TASK MATERIAL Block Start

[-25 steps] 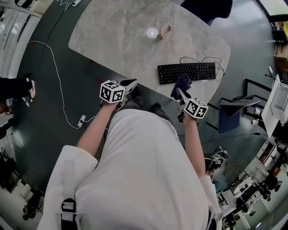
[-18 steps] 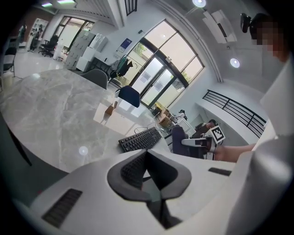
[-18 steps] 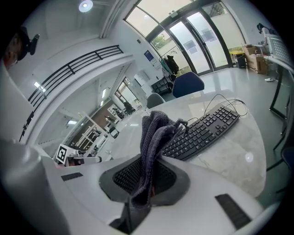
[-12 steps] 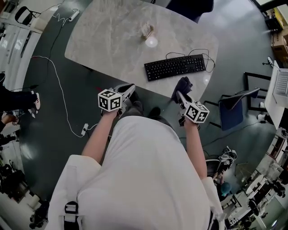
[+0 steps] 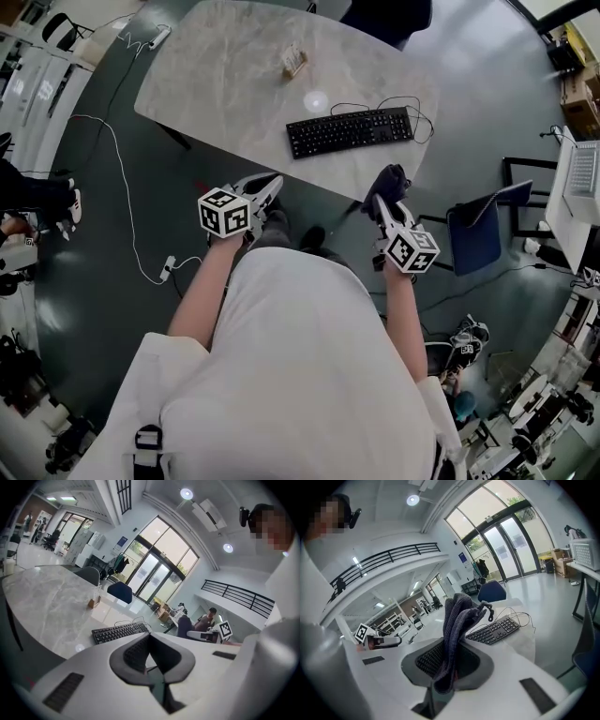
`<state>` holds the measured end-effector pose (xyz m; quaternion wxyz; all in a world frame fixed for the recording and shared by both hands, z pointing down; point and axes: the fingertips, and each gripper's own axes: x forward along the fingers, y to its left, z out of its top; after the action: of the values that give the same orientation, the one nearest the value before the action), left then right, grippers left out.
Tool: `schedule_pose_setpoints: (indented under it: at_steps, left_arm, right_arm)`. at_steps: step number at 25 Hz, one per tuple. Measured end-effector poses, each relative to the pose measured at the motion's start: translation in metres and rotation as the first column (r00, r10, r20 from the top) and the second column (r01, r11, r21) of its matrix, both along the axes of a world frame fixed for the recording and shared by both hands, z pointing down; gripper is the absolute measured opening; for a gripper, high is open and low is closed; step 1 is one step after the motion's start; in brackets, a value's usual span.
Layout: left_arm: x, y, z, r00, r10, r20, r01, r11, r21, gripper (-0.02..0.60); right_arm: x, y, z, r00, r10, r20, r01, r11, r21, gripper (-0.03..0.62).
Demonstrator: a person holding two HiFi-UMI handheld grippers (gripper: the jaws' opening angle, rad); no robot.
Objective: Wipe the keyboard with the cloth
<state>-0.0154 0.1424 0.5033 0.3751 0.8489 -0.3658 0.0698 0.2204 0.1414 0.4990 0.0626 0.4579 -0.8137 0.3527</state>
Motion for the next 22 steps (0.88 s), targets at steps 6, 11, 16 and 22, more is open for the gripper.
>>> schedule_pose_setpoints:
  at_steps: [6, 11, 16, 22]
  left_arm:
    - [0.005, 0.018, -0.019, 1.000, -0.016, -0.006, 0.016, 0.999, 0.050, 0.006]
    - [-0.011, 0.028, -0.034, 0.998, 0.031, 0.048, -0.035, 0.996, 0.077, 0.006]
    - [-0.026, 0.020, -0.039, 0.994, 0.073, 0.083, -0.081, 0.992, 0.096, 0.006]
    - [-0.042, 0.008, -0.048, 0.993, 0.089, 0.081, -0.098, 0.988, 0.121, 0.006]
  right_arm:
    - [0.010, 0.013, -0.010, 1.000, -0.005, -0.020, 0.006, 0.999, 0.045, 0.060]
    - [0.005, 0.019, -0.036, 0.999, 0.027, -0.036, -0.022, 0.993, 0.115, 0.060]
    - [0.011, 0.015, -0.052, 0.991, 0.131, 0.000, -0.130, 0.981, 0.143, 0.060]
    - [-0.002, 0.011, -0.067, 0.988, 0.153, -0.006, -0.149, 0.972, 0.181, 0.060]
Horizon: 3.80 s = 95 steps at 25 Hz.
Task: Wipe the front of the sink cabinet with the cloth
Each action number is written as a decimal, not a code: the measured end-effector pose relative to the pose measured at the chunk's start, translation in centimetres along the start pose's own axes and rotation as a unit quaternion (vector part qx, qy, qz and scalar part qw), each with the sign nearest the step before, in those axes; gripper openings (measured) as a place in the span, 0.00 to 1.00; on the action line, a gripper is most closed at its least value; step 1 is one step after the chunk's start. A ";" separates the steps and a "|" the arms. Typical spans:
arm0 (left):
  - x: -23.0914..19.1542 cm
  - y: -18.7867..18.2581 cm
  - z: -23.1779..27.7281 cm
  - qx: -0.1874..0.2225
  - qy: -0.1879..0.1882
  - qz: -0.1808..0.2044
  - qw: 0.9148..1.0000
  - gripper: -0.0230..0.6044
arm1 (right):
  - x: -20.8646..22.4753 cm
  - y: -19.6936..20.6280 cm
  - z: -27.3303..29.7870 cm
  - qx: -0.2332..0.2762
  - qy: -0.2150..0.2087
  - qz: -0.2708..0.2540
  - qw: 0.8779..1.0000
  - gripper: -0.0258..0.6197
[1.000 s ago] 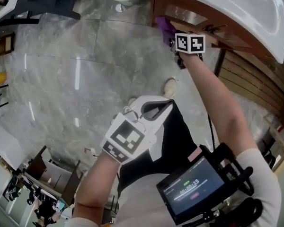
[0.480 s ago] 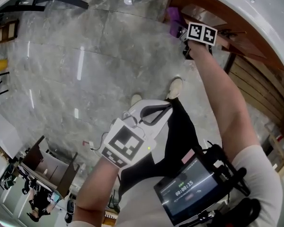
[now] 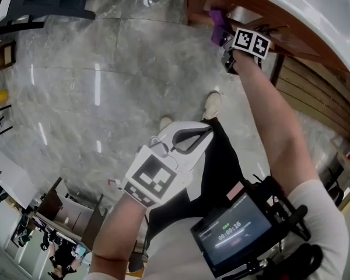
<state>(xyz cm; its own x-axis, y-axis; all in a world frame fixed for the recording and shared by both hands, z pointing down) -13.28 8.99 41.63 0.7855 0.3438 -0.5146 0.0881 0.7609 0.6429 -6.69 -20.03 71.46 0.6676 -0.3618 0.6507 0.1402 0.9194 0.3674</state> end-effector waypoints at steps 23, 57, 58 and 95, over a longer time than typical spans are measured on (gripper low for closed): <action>2.6 -4.5 7.8 -0.045 0.060 0.049 0.996 0.05 | 12.5 -1.8 -10.5 0.053 0.091 0.026 0.994 0.17; 9.0 -11.3 23.0 -0.118 0.144 0.120 0.975 0.05 | 31.4 -5.3 -26.6 0.118 0.178 0.091 0.973 0.17; 9.1 -11.6 23.4 -0.120 0.146 0.122 0.974 0.05 | 31.7 -5.4 -26.9 0.117 0.177 0.090 0.973 0.17; 16.0 -15.3 13.7 -0.097 0.162 0.162 0.968 0.05 | 20.4 -3.2 -42.1 0.157 0.185 0.023 0.970 0.17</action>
<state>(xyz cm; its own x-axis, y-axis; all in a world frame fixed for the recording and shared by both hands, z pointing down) 6.30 -4.66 31.36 0.5161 0.7132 -0.4744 -0.2728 0.6618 0.6983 37.28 -23.89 55.55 0.8927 -0.1884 0.4095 -0.0861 0.8205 0.5651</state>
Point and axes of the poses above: the fingertips, and each gripper's own axes: z forward along the fingers, x to its right, y out of its underside, the point moved 10 cm from there along -z, backward along the fingers
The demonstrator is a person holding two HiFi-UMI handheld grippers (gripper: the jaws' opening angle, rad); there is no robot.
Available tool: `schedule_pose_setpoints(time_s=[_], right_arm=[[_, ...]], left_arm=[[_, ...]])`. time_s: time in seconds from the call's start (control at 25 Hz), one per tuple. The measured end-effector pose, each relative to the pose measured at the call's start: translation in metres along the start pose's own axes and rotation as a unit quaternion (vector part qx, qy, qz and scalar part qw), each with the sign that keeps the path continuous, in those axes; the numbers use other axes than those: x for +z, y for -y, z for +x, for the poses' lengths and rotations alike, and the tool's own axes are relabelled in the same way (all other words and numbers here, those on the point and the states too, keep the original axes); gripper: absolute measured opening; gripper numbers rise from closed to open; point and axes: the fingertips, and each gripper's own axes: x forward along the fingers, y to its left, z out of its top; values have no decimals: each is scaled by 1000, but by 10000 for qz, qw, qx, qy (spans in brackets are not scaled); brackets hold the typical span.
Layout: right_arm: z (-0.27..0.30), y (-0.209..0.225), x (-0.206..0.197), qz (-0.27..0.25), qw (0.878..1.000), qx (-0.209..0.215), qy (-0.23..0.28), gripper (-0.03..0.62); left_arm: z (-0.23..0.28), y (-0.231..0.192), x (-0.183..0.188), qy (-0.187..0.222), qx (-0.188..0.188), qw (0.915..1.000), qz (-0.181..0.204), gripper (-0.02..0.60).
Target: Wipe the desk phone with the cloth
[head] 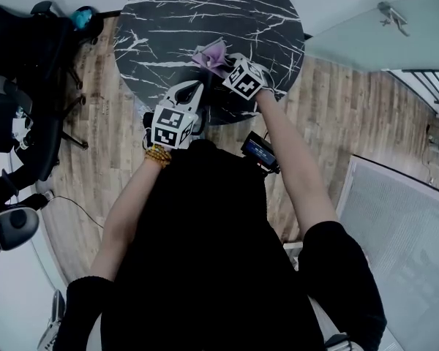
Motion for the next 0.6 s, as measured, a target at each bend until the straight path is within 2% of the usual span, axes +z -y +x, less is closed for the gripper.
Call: schedule_pose_setpoints(time_s=[0.6], right_arm=[[1,-3,-2,718,9972,21,208,55]], left_arm=[[6,7,-1,-41,-105,9999,23,14]])
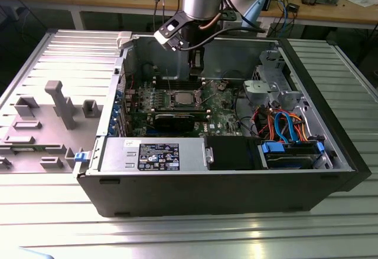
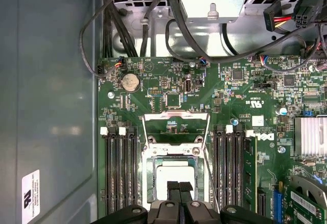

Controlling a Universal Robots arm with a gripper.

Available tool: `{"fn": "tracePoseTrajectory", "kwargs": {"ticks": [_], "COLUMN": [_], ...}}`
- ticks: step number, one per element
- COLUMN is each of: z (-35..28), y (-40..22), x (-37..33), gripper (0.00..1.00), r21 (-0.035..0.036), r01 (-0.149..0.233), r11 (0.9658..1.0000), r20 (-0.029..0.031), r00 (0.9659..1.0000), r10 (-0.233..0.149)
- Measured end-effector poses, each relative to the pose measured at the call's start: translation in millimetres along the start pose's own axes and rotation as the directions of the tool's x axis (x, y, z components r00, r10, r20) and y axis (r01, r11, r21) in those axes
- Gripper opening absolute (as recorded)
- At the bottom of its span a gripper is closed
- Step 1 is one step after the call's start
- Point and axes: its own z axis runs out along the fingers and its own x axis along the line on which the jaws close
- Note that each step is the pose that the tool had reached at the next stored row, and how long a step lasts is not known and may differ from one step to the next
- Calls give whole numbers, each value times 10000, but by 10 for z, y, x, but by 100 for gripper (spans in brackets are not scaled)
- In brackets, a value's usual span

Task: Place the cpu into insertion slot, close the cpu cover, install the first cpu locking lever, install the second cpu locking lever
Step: 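Close the cpu cover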

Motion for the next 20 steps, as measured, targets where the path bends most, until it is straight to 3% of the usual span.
{"fn": "tracePoseTrajectory", "kwargs": {"ticks": [7, 13, 15, 20], "z": [-1, -1, -1, -1], "y": [2, 88, 91, 92], "x": [0, 0, 0, 0], "gripper": [11, 11, 11, 11], "r21": [1, 2, 6, 6], "r01": [-1, 105, 310, 334], "r11": [10000, 9999, 9995, 9994], "r20": [0, 1, 2, 2], "r00": [10000, 9999, 9995, 9994], "r10": [1, -105, -310, -334]}}
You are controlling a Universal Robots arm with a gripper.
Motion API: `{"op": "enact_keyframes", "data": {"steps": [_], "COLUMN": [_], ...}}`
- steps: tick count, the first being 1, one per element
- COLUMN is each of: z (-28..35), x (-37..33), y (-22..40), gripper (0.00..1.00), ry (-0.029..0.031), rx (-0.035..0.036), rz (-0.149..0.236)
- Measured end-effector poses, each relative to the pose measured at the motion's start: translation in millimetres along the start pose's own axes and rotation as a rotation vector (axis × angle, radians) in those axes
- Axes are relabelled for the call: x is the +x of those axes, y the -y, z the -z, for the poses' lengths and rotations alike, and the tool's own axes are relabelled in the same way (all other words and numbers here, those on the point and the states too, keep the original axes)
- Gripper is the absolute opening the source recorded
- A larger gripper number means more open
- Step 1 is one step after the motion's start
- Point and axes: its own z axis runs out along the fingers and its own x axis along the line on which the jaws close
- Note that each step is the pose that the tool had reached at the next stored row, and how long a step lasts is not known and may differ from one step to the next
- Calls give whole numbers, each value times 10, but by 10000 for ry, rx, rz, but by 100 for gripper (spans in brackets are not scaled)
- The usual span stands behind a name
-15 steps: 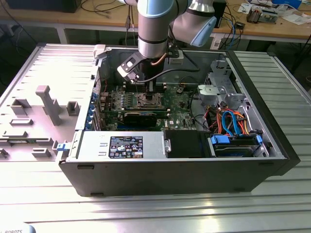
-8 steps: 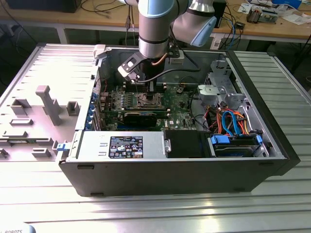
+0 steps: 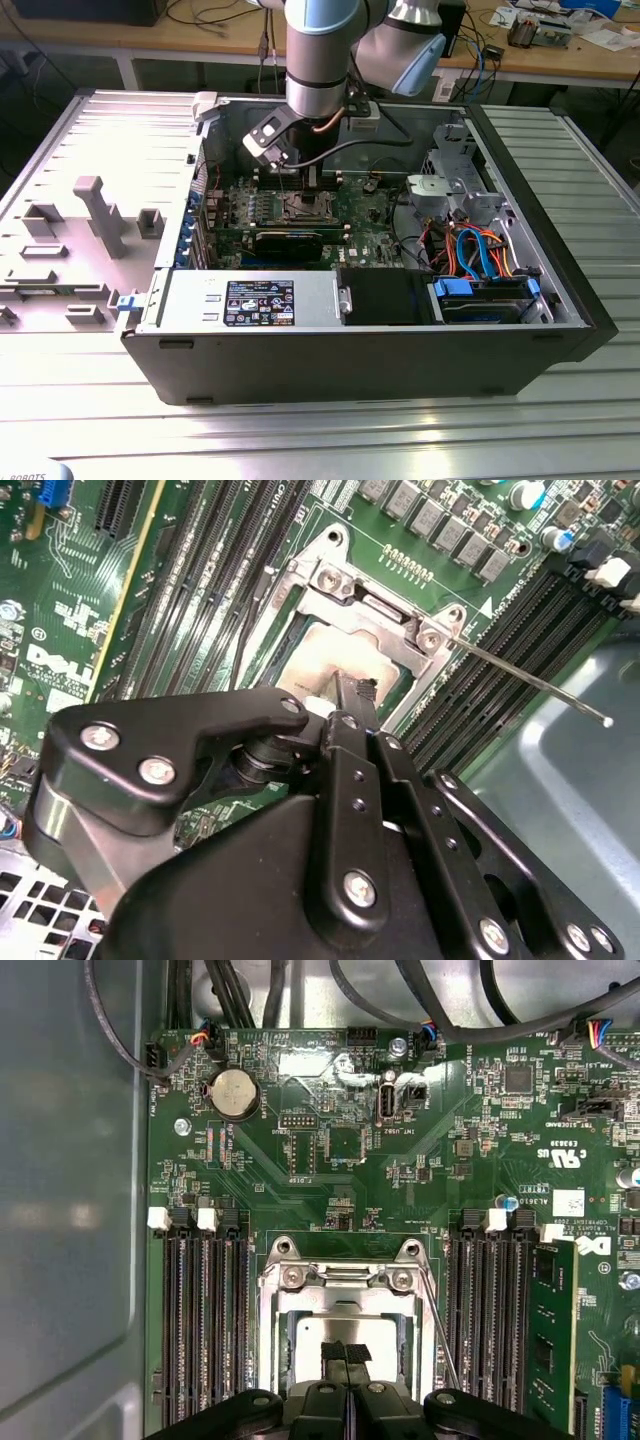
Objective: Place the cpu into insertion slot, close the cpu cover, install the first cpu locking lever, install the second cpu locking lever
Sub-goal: 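Install the first cpu locking lever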
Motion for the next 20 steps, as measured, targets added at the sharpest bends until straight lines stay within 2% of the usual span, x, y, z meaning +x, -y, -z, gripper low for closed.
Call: {"op": "enact_keyframes", "data": {"steps": [4, 5, 7, 11, 13, 20], "z": [85, 116, 215, 311, 330, 330], "x": [3, 4, 7, 10, 11, 11], "y": [0, 0, 0, 0, 0, 0], "gripper": [11, 11, 11, 11, 11, 11], "ry": [-1, 0, -1, 0, -1, 9], "rx": [-1, 0, 0, 0, 0, 0], "rz": [1, 0, 0, 0, 0, 1]}}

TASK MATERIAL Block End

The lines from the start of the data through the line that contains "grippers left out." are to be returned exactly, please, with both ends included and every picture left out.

* _EXERCISE ANSWER_:
[-25 steps] 
[-18 steps] 
[-18 steps] 
[-12 steps] 
[+0 steps] 
`<state>` holds the measured end-effector pose (xyz m; quaternion wxyz; all in a world frame fixed for the recording and shared by both hands, z pointing down; point and axes: the fingertips, and each gripper's own axes: x forward along the fingers, y to its left, z out of its top; after the action: of the values that give the same orientation, the one nearest the value before the action), left then right, grippers left out.

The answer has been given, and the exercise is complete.